**Your instructions:**
Give the data below again exactly as written, but without the pictures.

**Source data:**
☆ ☆ ☆ ☆
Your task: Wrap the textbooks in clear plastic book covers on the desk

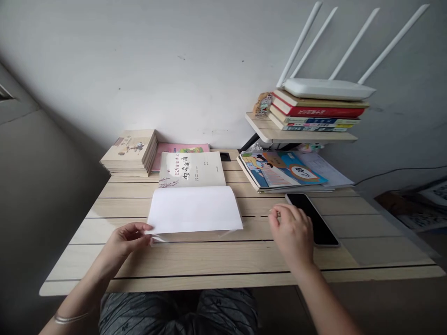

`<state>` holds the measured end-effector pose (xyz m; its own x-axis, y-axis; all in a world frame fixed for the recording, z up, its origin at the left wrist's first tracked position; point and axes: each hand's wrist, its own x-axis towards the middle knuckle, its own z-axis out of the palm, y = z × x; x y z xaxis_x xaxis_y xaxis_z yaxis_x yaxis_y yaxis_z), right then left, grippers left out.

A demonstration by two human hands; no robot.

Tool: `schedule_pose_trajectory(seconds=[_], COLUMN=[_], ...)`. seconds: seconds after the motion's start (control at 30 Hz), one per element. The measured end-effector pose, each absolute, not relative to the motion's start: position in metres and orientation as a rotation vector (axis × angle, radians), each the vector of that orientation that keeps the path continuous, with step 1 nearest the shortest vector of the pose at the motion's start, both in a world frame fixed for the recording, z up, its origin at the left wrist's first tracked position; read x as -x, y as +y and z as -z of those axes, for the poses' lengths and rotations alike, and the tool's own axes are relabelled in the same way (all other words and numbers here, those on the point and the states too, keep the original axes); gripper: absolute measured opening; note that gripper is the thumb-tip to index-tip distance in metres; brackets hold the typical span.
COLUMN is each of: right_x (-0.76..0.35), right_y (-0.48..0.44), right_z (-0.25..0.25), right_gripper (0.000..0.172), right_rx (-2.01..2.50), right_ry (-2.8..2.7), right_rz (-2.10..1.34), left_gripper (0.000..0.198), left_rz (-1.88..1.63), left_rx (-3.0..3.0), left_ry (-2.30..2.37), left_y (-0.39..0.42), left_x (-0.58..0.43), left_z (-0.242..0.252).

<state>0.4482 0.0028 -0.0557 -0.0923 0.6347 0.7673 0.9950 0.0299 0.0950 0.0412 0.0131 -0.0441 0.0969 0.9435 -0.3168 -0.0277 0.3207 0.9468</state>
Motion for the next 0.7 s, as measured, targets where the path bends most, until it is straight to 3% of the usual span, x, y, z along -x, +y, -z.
schedule_pose_trajectory(seconds=[0.3, 0.5, 0.7], right_x=[-0.605, -0.626, -0.638], right_y=[0.071, 0.109, 0.131], right_z=[0.048, 0.004, -0.028], right_gripper=[0.026, 0.026, 0.038], right_rx=[2.124, 2.246, 2.324], right_ry=[-1.482, -1.138, -0.852], right_rz=[0.733, 0.640, 0.705], left_gripper=[0.031, 0.034, 0.034], left_rz=[-0.859, -0.805, -0.791], left_rx=[-1.051, -1.113, -1.138], left_ry=[1.337, 1.349, 1.358], left_y=[0.014, 0.017, 0.017], left_x=[-0.040, -0.034, -0.033], left_z=[0.041, 0.051, 0.054])
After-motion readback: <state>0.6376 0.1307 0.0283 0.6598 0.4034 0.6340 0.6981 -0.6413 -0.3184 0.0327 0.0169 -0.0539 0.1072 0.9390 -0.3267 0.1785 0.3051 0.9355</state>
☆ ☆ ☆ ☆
**Solution:**
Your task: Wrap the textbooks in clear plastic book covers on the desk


`<state>` holds the measured end-effector pose (xyz m; its own x-axis, y-axis; all in a world frame fixed for the recording, z up, its origin at the left wrist's first tracked position; point and axes: each hand's wrist, its own x-axis towards the middle knuckle, its own z-axis out of the palm, y = z × x; x y z xaxis_x xaxis_y xaxis_z yaxis_x yaxis_y yaxis_z), right then left, grippers left out.

A demonstration by two human hands; no robot.

Tool: `schedule_pose_trajectory(seconds=[_], COLUMN=[_], ...)`. seconds: seconds after the motion's start (control at 30 Hz), one per element. The measured end-effector pose, each absolute, not relative to the motion's start: position in metres and orientation as a rotation vector (axis × angle, radians), each the vector of that orientation that keeps the path continuous, with step 1 nearest the shortest vector of the pose at the motion's start, both in a world frame fixed for the recording, z up, its origin at the left wrist's first tracked position; read x as -x, y as +y and z as -z of those axes, for the poses' lengths and rotations alike, and the tool's own axes are relabelled in the same way (all other words and numbers here, those on the point and the states too, keep the original axes); gripper: absolute measured opening; note that gripper is the thumb-tip to index-tip distance in metres; brackets hold the typical span.
COLUMN is each of: right_x (-0.76..0.35), right_y (-0.48..0.44), right_z (-0.25..0.25), right_gripper (0.000..0.172), right_rx (-2.01..2.50), right_ry (-2.8..2.7), right_rz (-2.10..1.34), left_gripper (0.000..0.198), left_rz (-1.88..1.63), left_rx (-3.0..3.0), left_ry (-2.30..2.37), left_y (-0.39..0.42), left_x (-0.58..0.43), left_z (-0.242..0.252).

<state>0.4482 0.0028 -0.0557 -0.0923 0.6347 0.7673 0.9950 0.0299 0.0950 0.0412 0.0131 -0.0441 0.0969 0.9435 -0.3168 -0.0277 0.3207 0.9468</state>
Motion for the next 0.7 s, as measured, targets where the path bends most, until it is straight to 3% of the usual span, x, y, z along -x, +y, -z.
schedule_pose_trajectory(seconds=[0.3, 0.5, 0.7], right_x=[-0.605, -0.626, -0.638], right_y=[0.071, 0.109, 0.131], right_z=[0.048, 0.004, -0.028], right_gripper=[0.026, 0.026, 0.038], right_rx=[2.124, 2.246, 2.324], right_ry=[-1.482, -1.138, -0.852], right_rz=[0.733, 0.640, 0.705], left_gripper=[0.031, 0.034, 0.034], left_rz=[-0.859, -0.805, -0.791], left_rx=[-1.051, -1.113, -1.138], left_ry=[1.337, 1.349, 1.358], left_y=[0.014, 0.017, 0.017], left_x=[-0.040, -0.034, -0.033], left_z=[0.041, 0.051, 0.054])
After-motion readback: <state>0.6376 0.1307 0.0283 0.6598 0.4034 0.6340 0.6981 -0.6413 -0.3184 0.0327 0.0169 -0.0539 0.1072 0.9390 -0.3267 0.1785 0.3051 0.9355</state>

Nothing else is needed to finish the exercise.